Что же является таким «лифтом» для жизни? Давайте исходя из основных подходов к вопросу о ее происхождении попытаемся дать некий общий ответ. Превалирующей идеей будет являться предположение о возможности возникновения необычных химических процессов в небольших водоемах, прилегающих к активным участкам земной поверхности. Отсюда еще очень далеко до современных организмов, даже до бактерий, которые гораздо сложнее своих предков. Они и должны были быть такими, чтобы выжить в куда более сложном мире. Под активными участками земной поверхности понимаются жерла подводных вулканов, разогретые горные породы или морские побережья. Просто представьте себе слои сложной, но неорганизованной (что тоже несложно) молекулярной слизи на скалах, смачиваемой приливами и облучаемой Солнцем. В таких условиях каждый, кто изобретет свой крошечный «космический лифт», автоматически выйдет на новый уровень. Например, фотосинтез: чем не «космический лифт»? Как только некий комочек слизи научился пользоваться солнечной энергией вместо собственной, производство сахаров было поставлено на поток. Очень может быть, что в процессе своего становления жизнь изобрела огромное множество таких «космических лифтов», шаг за шагом поднимавших ее ко все более и более усложняющейся химии.
Глава 25
Неестественный отбор
БИБЛИОТЕКАРЬ, ОПИРАЯСЬ НА КОСТЯШКИ ПАЛЬЦЕВ, быстро ковылял по внешней стороне университетской библиотеки, хотя понятние «внешний» плохо применимо к помещению, столь глубоко погруженному в Бпространство.

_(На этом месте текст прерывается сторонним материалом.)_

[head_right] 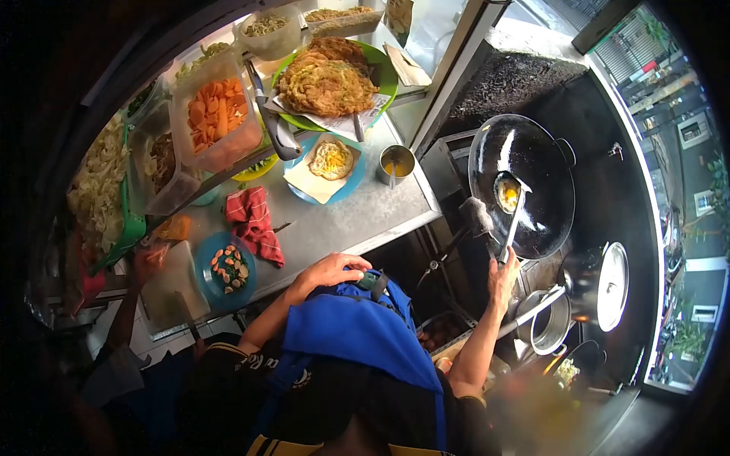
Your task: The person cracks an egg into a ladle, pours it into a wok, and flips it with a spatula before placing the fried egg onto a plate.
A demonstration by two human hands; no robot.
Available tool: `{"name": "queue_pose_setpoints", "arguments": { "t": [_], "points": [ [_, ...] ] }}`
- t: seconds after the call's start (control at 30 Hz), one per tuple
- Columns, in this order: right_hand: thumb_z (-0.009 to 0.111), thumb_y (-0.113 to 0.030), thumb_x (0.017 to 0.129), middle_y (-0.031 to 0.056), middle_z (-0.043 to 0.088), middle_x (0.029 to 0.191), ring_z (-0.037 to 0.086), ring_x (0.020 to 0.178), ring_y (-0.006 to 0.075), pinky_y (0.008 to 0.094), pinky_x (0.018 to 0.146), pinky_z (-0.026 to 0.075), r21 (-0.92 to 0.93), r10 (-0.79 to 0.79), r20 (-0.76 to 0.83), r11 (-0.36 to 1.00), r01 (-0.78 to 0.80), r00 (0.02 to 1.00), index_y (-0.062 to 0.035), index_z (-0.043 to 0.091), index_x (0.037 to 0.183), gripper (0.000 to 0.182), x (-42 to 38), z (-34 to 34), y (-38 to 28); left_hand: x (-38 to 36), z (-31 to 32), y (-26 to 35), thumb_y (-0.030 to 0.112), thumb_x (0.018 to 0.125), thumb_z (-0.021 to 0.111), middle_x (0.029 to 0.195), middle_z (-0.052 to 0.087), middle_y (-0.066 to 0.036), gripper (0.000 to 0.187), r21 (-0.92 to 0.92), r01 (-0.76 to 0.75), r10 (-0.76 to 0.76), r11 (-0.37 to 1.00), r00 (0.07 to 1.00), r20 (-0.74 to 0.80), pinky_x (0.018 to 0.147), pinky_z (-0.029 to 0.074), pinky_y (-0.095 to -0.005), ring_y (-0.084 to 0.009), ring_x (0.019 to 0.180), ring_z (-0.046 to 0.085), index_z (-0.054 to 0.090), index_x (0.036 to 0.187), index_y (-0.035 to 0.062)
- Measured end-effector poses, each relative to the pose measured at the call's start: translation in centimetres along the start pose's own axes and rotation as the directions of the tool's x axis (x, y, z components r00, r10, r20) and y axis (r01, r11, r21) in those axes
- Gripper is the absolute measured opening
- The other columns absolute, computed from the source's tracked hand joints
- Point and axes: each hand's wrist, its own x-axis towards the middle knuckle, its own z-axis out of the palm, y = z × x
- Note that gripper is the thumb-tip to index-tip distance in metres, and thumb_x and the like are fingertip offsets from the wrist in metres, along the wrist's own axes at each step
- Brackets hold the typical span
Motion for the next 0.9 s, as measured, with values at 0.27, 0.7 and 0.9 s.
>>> {"name": "queue_pose_setpoints", "arguments": {
  "t": [0.27,0.7,0.9],
  "points": [
    [0.061,-0.016,0.087,0.0285,0.055,0.111,0.058,0.102,0.0463,0.0520,0.088,0.048,-0.142,0.076,-0.007,0.987,-0.076,0.997,-0.0165,0.035,0.145,0.064,4.0,0.6,1.0,1.3,-0.1,-0.6,0.021,0.090,0.067,0.110,0.070,-0.013,0.038,-0.045,-0.005,0.007,0.999,0.999,0.043,0.090,0.052,-0.0341,-0.0224,0.101,0.067,0.064,0.124,0.0036],
    [0.059,-0.015,0.090,0.0140,0.063,0.119,0.060,0.105,0.0218,0.0337,0.094,0.045,0.502,0.188,-0.167,0.861,-0.081,0.968,-0.0078,0.050,0.138,0.049,2.3,-3.4,3.1,2.8,0.1,-0.7,0.022,0.090,0.069,0.113,0.069,-0.014,0.041,-0.068,0.075,-0.067,0.995,0.992,0.107,0.091,0.053,-0.0331,-0.0207,0.103,0.066,0.063,0.126,0.0041],
    [0.061,-0.012,0.088,-0.0013,0.056,0.083,0.042,0.061,0.0044,0.0220,0.054,0.035,0.650,0.282,-0.040,0.736,-0.189,0.959,-0.0084,0.052,0.135,0.048,-1.6,-6.3,0.8,3.7,0.3,-0.6,0.021,0.090,0.070,0.113,0.069,-0.014,0.041,-0.055,0.087,-0.078,0.995,0.986,0.150,0.092,0.052,-0.0331,-0.0211,0.105,0.065,0.062,0.127,0.0051]
  ]
}}
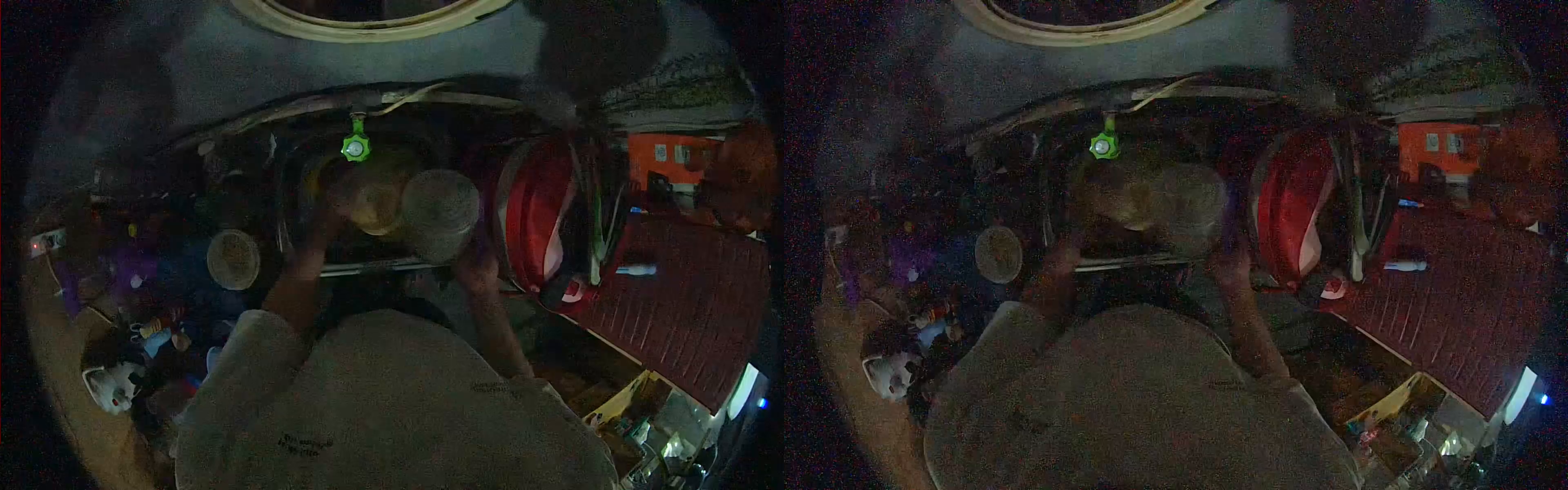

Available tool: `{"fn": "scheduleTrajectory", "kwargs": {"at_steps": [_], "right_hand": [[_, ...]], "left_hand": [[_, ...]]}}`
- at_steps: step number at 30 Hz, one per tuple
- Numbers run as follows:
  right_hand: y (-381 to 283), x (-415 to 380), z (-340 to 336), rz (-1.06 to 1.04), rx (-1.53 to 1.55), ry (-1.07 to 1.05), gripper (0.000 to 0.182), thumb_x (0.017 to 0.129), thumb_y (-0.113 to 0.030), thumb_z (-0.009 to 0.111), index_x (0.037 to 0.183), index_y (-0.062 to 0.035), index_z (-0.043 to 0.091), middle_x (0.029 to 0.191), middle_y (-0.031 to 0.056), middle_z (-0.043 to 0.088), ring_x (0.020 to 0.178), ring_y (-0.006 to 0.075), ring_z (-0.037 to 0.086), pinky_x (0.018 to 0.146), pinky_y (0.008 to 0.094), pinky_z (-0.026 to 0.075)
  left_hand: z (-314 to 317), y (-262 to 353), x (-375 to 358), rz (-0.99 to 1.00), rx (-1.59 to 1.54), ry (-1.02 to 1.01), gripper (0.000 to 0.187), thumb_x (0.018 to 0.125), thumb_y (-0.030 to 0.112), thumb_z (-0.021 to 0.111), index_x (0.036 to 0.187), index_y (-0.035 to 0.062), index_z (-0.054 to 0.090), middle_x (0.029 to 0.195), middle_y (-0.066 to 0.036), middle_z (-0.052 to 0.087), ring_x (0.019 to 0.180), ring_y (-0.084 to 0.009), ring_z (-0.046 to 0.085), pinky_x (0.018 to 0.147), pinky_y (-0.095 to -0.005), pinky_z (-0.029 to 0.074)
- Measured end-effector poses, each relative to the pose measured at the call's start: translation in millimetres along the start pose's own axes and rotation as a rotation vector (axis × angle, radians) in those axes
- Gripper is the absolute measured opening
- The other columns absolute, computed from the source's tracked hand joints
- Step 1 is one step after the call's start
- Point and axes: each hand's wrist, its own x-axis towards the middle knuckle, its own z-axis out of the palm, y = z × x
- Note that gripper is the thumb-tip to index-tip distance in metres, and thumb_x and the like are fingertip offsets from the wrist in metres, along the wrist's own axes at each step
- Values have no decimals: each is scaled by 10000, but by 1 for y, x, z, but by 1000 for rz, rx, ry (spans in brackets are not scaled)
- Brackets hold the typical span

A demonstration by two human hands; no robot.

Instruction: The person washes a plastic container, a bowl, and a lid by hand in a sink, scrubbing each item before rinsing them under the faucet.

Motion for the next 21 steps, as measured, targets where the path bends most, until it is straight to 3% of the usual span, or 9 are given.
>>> {"fn": "scheduleTrajectory", "kwargs": {"at_steps": [4,6,7,9,10,12,15,18,21], "right_hand": [[15,-2,9,-76,18,427,444,930,-378,486,1253,-74,476,1097,99,597,831,233,629,636,424,562],[16,-13,-25,-229,-735,270,421,934,-369,483,1229,-69,487,1047,98,608,793,229,634,597,385,563],[18,-18,-27,-293,-978,230,413,935,-366,481,1221,-68,491,1031,98,612,780,228,635,584,371,564],[16,-26,-16,71,451,105,411,938,-354,476,1221,-57,491,1037,97,606,844,219,628,669,350,559],[16,-29,-5,212,924,90,410,939,-351,474,1221,-53,491,1039,97,604,865,216,625,697,343,558],[21,-26,27,-150,42,455,406,941,-334,471,1215,-36,492,1057,102,600,926,217,614,758,325,542],[23,-39,21,-66,168,136,377,948,-299,457,1206,-26,493,1058,89,601,936,222,614,757,338,544],[25,-36,0,-117,-138,214,364,954,-283,445,1198,-18,491,1062,94,596,940,236,611,761,347,543],[32,-31,11,-171,-22,263,360,952,-278,452,1189,-10,488,1036,105,598,892,240,622,739,349,554]], "left_hand": [[-22,27,20,-198,45,122,452,860,149,582,1280,17,481,1286,-180,518,1123,-311,542,924,-394,442],[-13,15,20,-178,173,257,434,857,152,595,1258,14,502,1260,-173,545,1118,-293,552,936,-378,438],[-6,1,19,-214,-496,353,419,854,139,596,1245,12,515,1217,-168,574,1078,-283,574,918,-367,449],[-2,-13,20,-249,-1169,411,404,852,127,598,1232,10,528,1174,-164,604,1038,-273,596,899,-355,461],[-27,24,24,-495,-429,172,393,845,131,607,1209,3,536,1123,-165,619,982,-279,610,856,-362,478],[-38,33,21,-665,333,-82,382,837,135,617,1186,-3,544,1072,-166,634,926,-285,623,812,-370,495],[-34,9,10,-248,94,345,393,824,183,640,1159,-5,557,973,-178,640,836,-318,625,723,-412,505],[-41,19,16,-421,414,-152,408,812,202,658,1144,-9,550,972,-160,641,853,-300,627,745,-412,506],[-22,12,14,-398,436,-32,409,818,208,649,1151,-6,546,982,-158,637,862,-297,623,751,-410,503]]}}
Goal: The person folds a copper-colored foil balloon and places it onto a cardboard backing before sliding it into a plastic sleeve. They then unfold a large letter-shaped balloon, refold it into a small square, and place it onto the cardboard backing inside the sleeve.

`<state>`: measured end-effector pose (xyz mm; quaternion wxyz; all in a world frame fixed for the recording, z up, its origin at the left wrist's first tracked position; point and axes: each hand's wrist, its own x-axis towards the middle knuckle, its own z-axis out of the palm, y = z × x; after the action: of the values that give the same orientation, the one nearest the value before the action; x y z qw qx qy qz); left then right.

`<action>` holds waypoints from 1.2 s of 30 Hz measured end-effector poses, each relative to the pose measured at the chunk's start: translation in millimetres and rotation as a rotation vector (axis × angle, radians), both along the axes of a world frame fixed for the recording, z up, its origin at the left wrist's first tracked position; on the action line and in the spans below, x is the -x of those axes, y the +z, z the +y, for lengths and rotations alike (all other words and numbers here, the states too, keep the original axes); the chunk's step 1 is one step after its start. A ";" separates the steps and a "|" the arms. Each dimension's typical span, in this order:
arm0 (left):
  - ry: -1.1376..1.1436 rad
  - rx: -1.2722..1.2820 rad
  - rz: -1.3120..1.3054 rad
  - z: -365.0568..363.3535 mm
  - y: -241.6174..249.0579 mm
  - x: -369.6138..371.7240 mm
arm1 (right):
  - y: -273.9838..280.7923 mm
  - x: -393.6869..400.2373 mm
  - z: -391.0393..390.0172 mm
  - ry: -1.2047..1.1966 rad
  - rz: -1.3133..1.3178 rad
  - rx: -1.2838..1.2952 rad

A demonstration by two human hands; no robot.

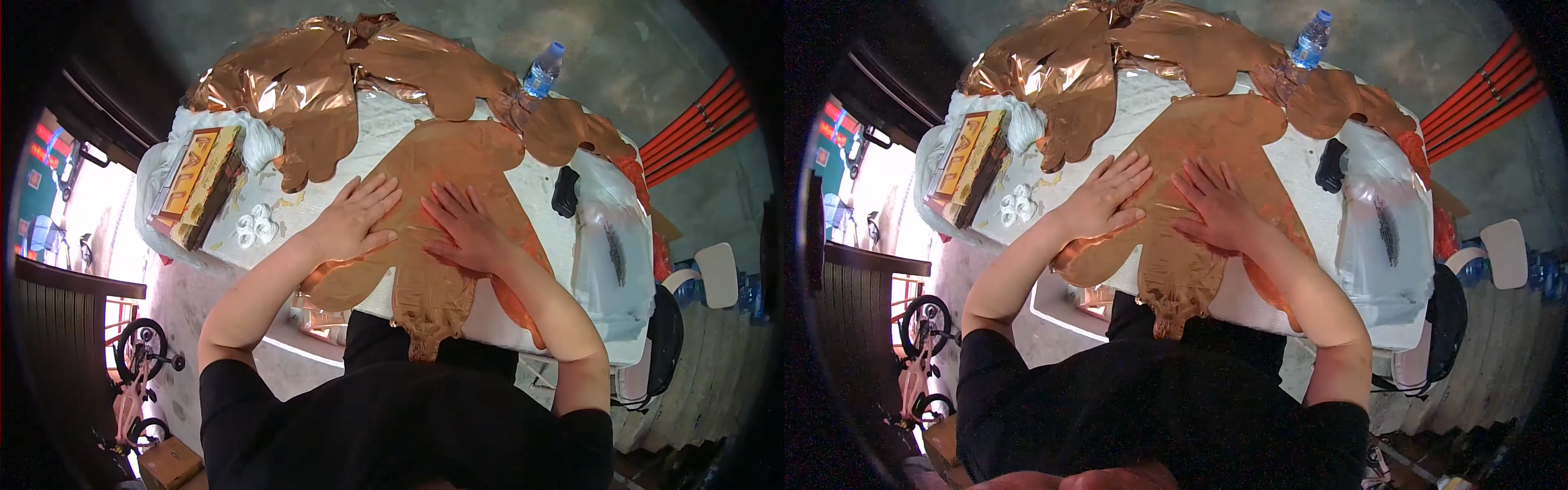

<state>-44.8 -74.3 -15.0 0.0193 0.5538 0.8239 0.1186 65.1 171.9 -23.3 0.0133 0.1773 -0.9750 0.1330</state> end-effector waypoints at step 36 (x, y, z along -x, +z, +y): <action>-0.024 -0.187 -0.035 65.7 -4.7 26.7 | 27.4 56.0 126.8 -0.615 0.373 -0.221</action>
<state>-71.6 -8.6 -19.7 -0.0166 0.5610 0.8019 0.2048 9.1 298.7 4.1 0.2107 -0.1023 -0.9720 -0.0177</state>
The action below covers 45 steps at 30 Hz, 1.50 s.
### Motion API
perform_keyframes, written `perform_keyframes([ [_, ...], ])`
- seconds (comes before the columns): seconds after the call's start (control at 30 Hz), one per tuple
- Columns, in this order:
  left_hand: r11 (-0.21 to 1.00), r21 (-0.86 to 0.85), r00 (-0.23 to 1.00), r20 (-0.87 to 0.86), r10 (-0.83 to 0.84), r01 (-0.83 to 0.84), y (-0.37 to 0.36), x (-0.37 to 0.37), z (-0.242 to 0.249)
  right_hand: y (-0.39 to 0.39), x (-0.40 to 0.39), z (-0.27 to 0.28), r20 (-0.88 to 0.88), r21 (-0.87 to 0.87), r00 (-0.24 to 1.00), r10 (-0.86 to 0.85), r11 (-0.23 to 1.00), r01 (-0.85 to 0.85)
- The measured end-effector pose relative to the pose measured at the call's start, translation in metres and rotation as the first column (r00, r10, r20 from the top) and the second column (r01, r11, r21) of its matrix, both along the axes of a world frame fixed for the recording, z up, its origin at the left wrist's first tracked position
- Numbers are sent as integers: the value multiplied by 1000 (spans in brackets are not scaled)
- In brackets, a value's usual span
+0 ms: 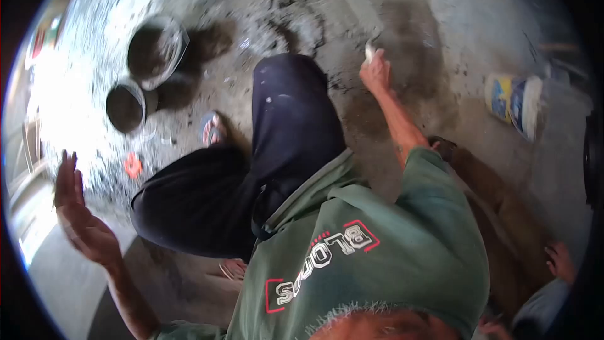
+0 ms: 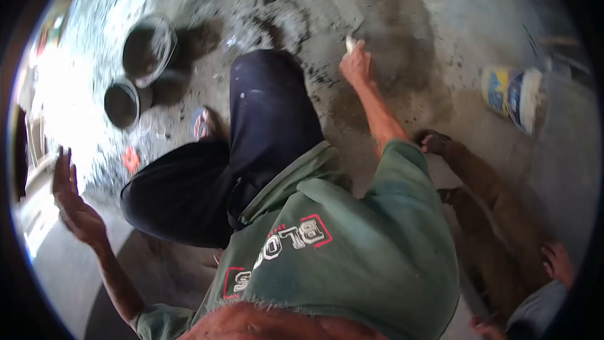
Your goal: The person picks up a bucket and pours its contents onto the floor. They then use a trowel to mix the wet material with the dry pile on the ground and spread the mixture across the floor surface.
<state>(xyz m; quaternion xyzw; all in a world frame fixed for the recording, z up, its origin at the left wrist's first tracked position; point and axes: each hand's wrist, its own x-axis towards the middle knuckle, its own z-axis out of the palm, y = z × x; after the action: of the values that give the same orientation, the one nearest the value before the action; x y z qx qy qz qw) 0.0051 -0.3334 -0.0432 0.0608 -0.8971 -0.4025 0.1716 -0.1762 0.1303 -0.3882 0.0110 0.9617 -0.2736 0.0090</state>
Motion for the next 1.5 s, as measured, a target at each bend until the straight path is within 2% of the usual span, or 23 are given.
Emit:
perform_keyframes([
  [0.03, 990, 118, 997, -49, -67, 73, 27, -30, 15, 29, 35, 20, 266, 141, 923, -277, 959, 247],
  [0.07, 992, 19, 991, 50, -122, 121, 53, -47, 19, 57, 54, 3, 232, 142, 904, -360, 931, 335],
  [0.1, 987, -91, 951, 292, -102, 134, 59, -58, 14, 68, 54, -19, 186, 116, 886, -426, 904, 410],
  [0.17, 908, 142, 860, 291, -419, 394, 79, -45, -18, 70, 58, -32, 66, 85, 846, -529, 848, 524],
  [0.2, 857, 400, 847, 280, -452, 325, 96, -44, -24, 71, 81, -36, 31, 68, 804, -594, 804, 591],
  [0.23, 744, 628, 845, 251, -472, 230, 116, -52, -29, 77, 93, -40, 42, 73, 797, -602, 798, 599],
  [0.3, 319, 942, 797, 109, -594, 109, 162, -72, -17, 86, 101, -47, 106, 38, 846, -523, 852, 522],
  [0.37, 28, 986, 719, -99, -688, 162, 212, -86, 1, 76, 115, -47, 228, 48, 826, -516, 853, 520],
  [0.43, -104, 968, 681, -236, -693, 229, 248, -85, 19, 71, 121, -52, 337, 63, 791, -511, 850, 523],
  [0.5, -420, 884, 690, -434, -579, 204, 276, -69, 39, 60, 130, -65, 392, -113, 742, -544, 772, 625],
  [0.53, -476, 860, 699, -456, -551, 186, 279, -65, 43, 56, 129, -60, 597, -235, 603, -530, 603, 762],
  [0.57, -504, 849, 708, -452, -544, 155, 278, -62, 49, 54, 134, -66, 609, -248, 604, -514, 600, 761],
  [0.73, -554, 830, 776, -392, -494, 67, 256, -37, 63, 66, 124, -68, 571, -327, 582, -579, 490, 808],
  [1.03, -435, 899, 872, -253, -419, 52, 234, -30, 68, 81, 90, -97, 589, -501, 548, -594, 264, 824],
  [1.13, -406, 913, 891, -210, -402, 32, 227, -30, 65, 51, 87, -101, 649, -331, 478, -592, 347, 878],
  [1.2, -383, 919, 863, -263, -431, 89, 218, -36, 54, 44, 91, -103, 461, -162, 727, -509, 757, 633],
  [1.23, -353, 925, 835, -304, -459, 142, 215, -38, 47, 50, 92, -109, 459, -160, 722, -518, 751, 640],
  [1.3, -370, 913, 848, -327, -418, 170, 223, -32, 36, 59, 104, -133, -24, 69, 984, -178, 981, 179],
  [1.33, -342, 902, 864, -378, -332, 263, 221, -20, 28, 60, 104, -129, -16, 61, 984, -177, 982, 178],
  [1.37, -303, 885, 868, -431, -246, 353, 222, -18, 26, 61, 101, -118, 133, -120, 915, -382, 910, 397],
  [1.4, -285, 932, 842, -331, -426, 222, 205, -24, 39, 63, 100, -107, 314, -252, 788, -529, 754, 607],
  [1.43, -281, 935, 844, -325, -427, 218, 205, -23, 35, 68, 104, -100, 320, -252, 787, -527, 753, 608],
  [1.5, -293, 864, 781, -498, -377, 410, 204, -14, 16, 78, 121, -89, 641, -342, 427, -638, 261, 903],
])
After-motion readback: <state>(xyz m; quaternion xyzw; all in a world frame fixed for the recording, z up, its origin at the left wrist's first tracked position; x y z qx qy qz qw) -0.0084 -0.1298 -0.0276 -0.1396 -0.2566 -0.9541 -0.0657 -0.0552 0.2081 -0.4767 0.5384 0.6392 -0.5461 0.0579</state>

Как всем известно, знание – это сила, сила – это энергия, энергия – это материя, а материя есть масса, следовательно, большие скопления знаний должны искажать пространство и время. Именно поэтому все книжные магазины так похожи один на другой, букинистические лавки изнутри кажутся намного больше, чем снаружи, а все библиотеки прочно связаны между собой. Только узкий круг истинных библиотекарей знает об этом, но они тщательно скрывают тайну. Цивилизация просуществует недолго, если станет известно, что ошибись поворотом между стеллажами – и угодишь прямиком в Александрийскую библиотеку аккурат в тот момент, когда поджигатели хлопают себя по карманам в поисках спичек, а крошечный участок пола в справочном отделе одновременно принадлежит Бронзовошейному колледжу, где профессор Духобой как раз доказывает невозможность существования богов незадолго до той злополучной грозы.
Библиотекарь на ходу бормотал себе под нос: «Уук… уук…» Примерно как человек рассеянно повторяет: «Ножницы… ножницы…», скользя взглядом по комнате, словно в наежде, что слова помогут им как-нибудь материализоваться. И действительно, Библиотекарь говорил: «Эволюция… эволюция…» Его как раз послали за подходящей книжкой.
В зубах он сжимал чрезвычайно сложную каталожную карточку.
Волшебники Незримого университета знали об эволюции абсолютно все. Это был само собой разумеющийся факт. Например, вы берете нескольких волков и, путем тщательнейшего неестественного отбора в течение нескольких поколений получаете собак всех мастей и размеров. Ну, или: у вас имеется несколько яблонь-дичков с кислыми плодами; запасшись стремянкой, тоненькой кисточкой и ангельским терпением, вы создаете в итоге крупные сочные яблоки. И еще: ловите несколько невзрачных степных лошадок и ценою определенных усилий, а также подробной родословной обретаете победителя скачек. Эволюция – это проявление нарративиума в действии: все на свете можно усовершенствовать. Даже человеческая раса сумела эволюционировать посредством среднего образования и других благ цивилизации. Все началось с неотесанных пещерных чуваков, а на выходе мы имеем мудрых волшебников Незримого университета, дальше которых, по-видимому, эволюционировать уже некуда.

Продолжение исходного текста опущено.